Risale all’11 marzo la dichiarazione dell’OMS che, riguardo il Coronavirus, allerta circa il passaggio dallo stato di epidemia a quello di pandemia. Vediamo insieme cosa significa
La pandemia di COVID-19 è la seconda che è stata annunciata nel XXI secolo, la prima fu quella che era stata dichiarata per l’H1N1 del 2009.
Non bisogna però cedere alle sensazioni di panico dato che, come dichiara la stessa OMS, si definisce pandemia la diffusione di una malattia che coinvolga almeno due continenti e che dimostri una rapida trasmissione tra soggetti. Non vi è dunque una stretta attinenza tra la definizione appena espressa e la gravità, l’efficacia della malattia.
Lo stato di pandemia, al momento attuale, comporta la presa di responsabilità di ogni Paese circa l’attuazione di un Piano pandemico sul proprio territorio, in modo tale da contenere e debellare la diffusione delle malattie. I piani pandemici riguardano tutti gli aspetti che bisogna tenere in considerazione per evitare l’aggravamento delle condizioni dei contagiati, ma anche la trasmissione del morbo stesso, predisponendo quindi tutte le risorse umane, logistiche e strumentali che possono concorrere al contenimento e alla guarigione.
Secondo gli ultimi dati OMS sono 118.000 i casi nel mondo, distribuiti in 114 Paesi, con 4.291 decessi. Più del 90% dei casi sono concentrati in solo in quattro Paesi, di cui solo due (Cina e Corea del Nord) stanno vedendo una sensibile diminuzione dell’epidemia.
81 Paesi non hanno riscontrato alcun caso e 57 hanno contato dieci o meno casi.

Nei suoi comunicati online, l’OMS si congratula con gli sforzi di Italia, Iran e Corea per le contromisure adottate e consigliano a tutti i Paesi di seguire quattro punti chiave: prepararsi ed essere pronti; scovare, proteggere e trattare; ridurre la trasmissione; innovare e imparare.
Nel 1999 l’OMS aveva pubblicato una guida su come approntare le procedure in stato di pandemia, poi aggiornata nel 2005. Tuttavia, si deve ricordare che anche l’OMS ha sottolineato l’importanza della collaborazione di tutti i cittadini nell’approntare le disposizioni dei Piani pandemici, tramite il rispetto pedissequo delle norme igienico-sanitarie, della necessità di una corretta e completa informazione, e il rispetto delle norme di prevenzione.
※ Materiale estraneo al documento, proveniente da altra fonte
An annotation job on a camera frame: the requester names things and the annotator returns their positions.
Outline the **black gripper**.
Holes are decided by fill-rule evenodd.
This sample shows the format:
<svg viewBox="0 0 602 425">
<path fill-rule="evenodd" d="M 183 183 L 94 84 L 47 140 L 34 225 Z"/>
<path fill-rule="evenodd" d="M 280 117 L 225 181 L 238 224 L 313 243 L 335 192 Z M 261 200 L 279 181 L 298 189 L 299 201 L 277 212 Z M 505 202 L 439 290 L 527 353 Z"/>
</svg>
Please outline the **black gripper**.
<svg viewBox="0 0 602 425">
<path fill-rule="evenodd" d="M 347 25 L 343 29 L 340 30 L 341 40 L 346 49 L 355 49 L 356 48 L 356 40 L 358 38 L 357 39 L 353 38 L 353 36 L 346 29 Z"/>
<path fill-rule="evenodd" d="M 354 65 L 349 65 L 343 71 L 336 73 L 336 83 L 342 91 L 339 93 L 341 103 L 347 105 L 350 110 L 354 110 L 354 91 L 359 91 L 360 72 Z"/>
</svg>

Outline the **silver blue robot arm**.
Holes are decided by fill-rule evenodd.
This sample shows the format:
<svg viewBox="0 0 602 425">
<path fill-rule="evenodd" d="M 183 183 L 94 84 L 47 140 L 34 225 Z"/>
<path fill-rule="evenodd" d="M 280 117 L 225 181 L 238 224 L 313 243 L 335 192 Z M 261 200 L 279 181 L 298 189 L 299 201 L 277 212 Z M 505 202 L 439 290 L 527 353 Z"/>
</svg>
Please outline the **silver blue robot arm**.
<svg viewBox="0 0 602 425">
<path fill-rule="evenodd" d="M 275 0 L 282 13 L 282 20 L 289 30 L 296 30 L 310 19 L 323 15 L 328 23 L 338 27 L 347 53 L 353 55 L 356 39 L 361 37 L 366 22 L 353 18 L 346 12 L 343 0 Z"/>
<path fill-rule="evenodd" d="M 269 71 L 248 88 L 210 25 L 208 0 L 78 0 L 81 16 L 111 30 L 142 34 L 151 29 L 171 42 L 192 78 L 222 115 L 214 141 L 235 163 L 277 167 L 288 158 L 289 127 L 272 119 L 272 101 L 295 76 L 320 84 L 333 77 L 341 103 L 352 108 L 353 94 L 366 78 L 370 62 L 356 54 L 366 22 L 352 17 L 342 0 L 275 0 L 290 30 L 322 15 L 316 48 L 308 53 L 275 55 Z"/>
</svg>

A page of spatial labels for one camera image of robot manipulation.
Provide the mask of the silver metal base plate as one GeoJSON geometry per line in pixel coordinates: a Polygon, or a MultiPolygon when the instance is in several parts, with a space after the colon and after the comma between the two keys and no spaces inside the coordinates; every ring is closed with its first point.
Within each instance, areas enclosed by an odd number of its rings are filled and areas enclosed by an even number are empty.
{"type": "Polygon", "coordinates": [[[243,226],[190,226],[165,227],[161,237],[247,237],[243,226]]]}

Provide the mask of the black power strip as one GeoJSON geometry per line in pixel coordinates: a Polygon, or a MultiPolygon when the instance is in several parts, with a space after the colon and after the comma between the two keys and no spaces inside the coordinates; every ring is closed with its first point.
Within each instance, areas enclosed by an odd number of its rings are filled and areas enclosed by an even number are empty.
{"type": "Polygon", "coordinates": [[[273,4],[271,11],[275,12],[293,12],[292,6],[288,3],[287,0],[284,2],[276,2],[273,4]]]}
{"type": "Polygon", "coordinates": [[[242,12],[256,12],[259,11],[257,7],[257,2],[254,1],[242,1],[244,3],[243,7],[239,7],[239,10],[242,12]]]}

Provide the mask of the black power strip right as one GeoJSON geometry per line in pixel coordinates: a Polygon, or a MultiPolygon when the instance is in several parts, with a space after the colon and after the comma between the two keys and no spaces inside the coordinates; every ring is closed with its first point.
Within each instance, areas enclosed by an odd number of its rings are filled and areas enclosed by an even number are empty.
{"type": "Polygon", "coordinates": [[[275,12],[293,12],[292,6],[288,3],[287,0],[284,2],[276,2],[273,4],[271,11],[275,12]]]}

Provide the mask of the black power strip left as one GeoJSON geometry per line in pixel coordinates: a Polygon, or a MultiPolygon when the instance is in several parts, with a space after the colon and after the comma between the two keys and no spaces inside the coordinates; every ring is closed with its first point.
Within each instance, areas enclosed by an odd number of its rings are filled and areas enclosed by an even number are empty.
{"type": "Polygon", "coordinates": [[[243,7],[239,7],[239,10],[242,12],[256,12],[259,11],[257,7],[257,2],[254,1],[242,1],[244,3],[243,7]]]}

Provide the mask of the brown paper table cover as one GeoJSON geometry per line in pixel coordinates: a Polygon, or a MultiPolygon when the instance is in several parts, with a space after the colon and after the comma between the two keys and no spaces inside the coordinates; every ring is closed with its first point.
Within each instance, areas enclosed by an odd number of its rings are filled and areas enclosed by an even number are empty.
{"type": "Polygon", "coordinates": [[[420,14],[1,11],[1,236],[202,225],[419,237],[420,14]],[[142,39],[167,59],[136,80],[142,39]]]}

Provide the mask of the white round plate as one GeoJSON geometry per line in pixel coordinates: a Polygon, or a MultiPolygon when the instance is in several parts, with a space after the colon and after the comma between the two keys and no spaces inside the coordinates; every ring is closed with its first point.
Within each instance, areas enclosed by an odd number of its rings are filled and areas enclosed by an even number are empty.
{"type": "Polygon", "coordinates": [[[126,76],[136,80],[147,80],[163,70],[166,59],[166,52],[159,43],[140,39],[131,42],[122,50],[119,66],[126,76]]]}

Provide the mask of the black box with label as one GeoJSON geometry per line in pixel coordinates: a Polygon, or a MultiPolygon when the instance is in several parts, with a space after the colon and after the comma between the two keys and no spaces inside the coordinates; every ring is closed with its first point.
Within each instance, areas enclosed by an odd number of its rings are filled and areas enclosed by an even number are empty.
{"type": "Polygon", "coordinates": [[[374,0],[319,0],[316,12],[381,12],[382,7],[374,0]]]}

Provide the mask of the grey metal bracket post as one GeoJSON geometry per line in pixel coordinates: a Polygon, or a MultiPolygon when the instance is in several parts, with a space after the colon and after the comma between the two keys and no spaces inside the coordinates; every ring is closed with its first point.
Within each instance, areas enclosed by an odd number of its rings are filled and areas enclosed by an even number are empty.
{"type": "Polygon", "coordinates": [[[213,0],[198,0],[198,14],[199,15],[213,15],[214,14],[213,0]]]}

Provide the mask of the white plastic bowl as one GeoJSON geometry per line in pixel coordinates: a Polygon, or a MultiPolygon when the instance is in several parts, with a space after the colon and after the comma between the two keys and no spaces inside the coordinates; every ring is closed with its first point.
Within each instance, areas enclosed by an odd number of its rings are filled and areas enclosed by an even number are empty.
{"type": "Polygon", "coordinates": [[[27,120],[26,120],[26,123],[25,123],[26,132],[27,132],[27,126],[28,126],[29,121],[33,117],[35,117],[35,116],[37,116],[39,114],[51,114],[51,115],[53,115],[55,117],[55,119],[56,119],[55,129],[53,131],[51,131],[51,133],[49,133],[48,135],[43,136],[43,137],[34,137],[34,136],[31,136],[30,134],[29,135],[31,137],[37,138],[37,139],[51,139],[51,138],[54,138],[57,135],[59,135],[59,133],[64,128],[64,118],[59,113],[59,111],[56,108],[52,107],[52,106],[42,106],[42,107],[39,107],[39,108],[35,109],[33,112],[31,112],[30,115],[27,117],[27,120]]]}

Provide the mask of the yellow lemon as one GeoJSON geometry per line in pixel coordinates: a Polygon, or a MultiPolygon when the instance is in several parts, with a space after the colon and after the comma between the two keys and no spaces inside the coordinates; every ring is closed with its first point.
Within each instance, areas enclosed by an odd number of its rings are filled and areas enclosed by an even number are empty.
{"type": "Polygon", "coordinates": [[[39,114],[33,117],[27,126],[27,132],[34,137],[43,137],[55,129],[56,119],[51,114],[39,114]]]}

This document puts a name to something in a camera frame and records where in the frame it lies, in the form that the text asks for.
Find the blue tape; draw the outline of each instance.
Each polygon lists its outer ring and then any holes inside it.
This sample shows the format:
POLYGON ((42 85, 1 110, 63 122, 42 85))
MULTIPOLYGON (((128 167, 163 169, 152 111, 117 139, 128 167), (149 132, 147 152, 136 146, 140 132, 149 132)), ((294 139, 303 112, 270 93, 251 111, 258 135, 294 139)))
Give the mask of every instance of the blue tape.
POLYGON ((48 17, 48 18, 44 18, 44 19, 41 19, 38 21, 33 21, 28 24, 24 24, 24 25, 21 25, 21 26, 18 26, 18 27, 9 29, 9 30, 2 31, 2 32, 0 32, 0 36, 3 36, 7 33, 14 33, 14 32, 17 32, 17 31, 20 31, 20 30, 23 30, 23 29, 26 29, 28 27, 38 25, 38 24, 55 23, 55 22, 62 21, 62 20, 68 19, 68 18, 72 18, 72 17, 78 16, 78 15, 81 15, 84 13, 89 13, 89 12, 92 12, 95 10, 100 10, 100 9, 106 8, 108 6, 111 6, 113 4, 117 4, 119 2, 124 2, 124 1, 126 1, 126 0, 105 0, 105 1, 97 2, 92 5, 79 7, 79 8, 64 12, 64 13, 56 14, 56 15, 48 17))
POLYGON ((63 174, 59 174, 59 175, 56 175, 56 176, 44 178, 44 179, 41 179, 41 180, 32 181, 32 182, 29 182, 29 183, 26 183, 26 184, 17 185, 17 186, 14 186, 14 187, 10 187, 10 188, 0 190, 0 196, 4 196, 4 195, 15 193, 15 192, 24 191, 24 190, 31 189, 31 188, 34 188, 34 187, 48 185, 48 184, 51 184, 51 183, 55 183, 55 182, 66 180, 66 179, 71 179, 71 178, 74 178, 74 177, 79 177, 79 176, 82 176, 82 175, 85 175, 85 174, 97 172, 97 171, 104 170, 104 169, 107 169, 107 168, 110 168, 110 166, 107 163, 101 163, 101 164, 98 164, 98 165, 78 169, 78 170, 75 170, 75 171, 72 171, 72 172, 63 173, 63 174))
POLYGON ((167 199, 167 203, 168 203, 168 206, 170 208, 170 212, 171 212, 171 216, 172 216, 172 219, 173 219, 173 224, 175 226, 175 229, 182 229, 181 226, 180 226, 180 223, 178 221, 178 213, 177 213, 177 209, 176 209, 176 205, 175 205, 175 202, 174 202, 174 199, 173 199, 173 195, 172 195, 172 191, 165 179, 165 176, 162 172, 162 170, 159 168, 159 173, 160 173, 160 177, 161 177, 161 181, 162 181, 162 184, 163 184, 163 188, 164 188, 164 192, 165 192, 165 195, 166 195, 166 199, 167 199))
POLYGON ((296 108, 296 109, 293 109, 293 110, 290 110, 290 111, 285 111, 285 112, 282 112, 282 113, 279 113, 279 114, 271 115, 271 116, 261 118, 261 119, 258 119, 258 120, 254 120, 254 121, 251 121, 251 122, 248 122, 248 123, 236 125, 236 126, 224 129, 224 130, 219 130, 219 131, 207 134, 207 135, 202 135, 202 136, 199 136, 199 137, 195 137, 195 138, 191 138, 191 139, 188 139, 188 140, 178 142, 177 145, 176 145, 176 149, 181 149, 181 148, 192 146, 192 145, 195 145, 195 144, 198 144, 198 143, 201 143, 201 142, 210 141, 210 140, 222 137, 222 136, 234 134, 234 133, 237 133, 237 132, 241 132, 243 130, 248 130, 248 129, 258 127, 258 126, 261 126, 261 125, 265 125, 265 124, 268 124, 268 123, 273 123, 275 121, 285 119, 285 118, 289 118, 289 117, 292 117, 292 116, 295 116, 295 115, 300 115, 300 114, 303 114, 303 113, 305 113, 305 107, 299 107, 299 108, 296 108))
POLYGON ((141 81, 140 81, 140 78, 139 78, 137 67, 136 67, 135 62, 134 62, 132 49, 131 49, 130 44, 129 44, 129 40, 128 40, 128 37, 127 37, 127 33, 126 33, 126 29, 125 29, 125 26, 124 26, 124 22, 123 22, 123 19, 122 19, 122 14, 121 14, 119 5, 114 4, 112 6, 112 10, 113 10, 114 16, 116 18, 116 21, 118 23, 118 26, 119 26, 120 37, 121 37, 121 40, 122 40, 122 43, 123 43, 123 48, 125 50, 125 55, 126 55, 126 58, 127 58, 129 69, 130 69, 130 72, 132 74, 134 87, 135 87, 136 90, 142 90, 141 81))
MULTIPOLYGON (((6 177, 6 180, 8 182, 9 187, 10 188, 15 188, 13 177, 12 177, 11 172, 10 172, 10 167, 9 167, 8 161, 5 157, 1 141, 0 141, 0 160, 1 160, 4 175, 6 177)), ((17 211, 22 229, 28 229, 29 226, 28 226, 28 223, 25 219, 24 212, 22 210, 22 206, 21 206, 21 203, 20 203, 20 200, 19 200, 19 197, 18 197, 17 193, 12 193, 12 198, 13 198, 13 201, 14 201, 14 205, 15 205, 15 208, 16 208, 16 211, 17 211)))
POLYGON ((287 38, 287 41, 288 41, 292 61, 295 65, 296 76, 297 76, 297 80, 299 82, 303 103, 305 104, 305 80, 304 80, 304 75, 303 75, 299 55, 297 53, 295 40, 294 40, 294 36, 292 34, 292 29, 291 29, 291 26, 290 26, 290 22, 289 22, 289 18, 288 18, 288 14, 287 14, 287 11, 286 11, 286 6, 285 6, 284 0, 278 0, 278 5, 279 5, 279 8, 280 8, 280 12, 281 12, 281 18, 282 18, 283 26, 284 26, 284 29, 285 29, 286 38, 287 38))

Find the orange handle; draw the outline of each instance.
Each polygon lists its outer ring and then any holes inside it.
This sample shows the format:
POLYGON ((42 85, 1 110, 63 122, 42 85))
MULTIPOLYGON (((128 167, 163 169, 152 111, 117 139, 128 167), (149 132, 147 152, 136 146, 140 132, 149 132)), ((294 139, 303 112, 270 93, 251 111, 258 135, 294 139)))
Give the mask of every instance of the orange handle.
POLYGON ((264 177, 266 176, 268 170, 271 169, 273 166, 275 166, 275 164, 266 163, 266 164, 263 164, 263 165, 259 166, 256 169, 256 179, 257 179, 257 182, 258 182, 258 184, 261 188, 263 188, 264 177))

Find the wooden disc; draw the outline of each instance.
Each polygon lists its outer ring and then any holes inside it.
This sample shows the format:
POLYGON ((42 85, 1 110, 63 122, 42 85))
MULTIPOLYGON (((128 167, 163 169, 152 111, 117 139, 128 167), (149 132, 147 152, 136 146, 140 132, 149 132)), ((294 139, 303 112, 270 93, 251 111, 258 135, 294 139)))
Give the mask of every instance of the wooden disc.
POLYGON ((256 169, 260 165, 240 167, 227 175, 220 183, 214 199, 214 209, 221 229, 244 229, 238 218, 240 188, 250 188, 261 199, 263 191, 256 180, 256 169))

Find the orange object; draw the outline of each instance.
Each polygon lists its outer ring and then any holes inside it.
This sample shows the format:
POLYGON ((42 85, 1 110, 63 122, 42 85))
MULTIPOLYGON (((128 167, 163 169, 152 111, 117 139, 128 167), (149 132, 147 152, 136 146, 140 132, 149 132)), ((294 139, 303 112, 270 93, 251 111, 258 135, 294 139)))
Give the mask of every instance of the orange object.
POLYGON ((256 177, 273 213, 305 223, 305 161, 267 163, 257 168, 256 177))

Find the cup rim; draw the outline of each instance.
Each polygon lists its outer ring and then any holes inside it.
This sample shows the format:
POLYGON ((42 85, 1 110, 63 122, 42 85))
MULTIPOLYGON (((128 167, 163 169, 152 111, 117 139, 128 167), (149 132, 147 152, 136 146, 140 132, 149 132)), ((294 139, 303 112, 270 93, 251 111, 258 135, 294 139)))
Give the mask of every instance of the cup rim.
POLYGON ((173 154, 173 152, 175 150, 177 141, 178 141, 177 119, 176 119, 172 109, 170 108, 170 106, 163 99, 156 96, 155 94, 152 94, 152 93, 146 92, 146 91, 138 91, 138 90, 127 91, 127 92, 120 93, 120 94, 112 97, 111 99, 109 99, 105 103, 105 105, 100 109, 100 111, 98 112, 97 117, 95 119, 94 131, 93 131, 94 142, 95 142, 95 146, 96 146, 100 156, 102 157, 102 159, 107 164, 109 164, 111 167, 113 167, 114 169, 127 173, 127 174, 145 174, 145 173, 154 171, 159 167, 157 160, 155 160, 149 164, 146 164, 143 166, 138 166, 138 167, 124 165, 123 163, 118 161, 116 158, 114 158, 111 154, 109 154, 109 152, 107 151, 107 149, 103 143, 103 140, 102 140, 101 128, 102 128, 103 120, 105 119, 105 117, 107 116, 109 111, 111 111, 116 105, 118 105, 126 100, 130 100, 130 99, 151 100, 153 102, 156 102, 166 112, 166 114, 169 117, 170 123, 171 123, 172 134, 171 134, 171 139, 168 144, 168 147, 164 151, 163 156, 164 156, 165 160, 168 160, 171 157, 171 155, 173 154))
L’OMS stessa ha sintetizzato l’impegno da assumere in quattro parole chiave: prevention; preparedness; public health; political leadership.
La prevenzione, preparazione, organizzazione della sanità pubblica, volontà e guida politica.
L’OMS intanto continua a collaborare con numerose organizzazioni internazionali e Paesi per supportare tramite informazione e supporto tecnico per monitorare la diffusione del COVID-19 e incentivare tutte le misure volte al suo contenimento.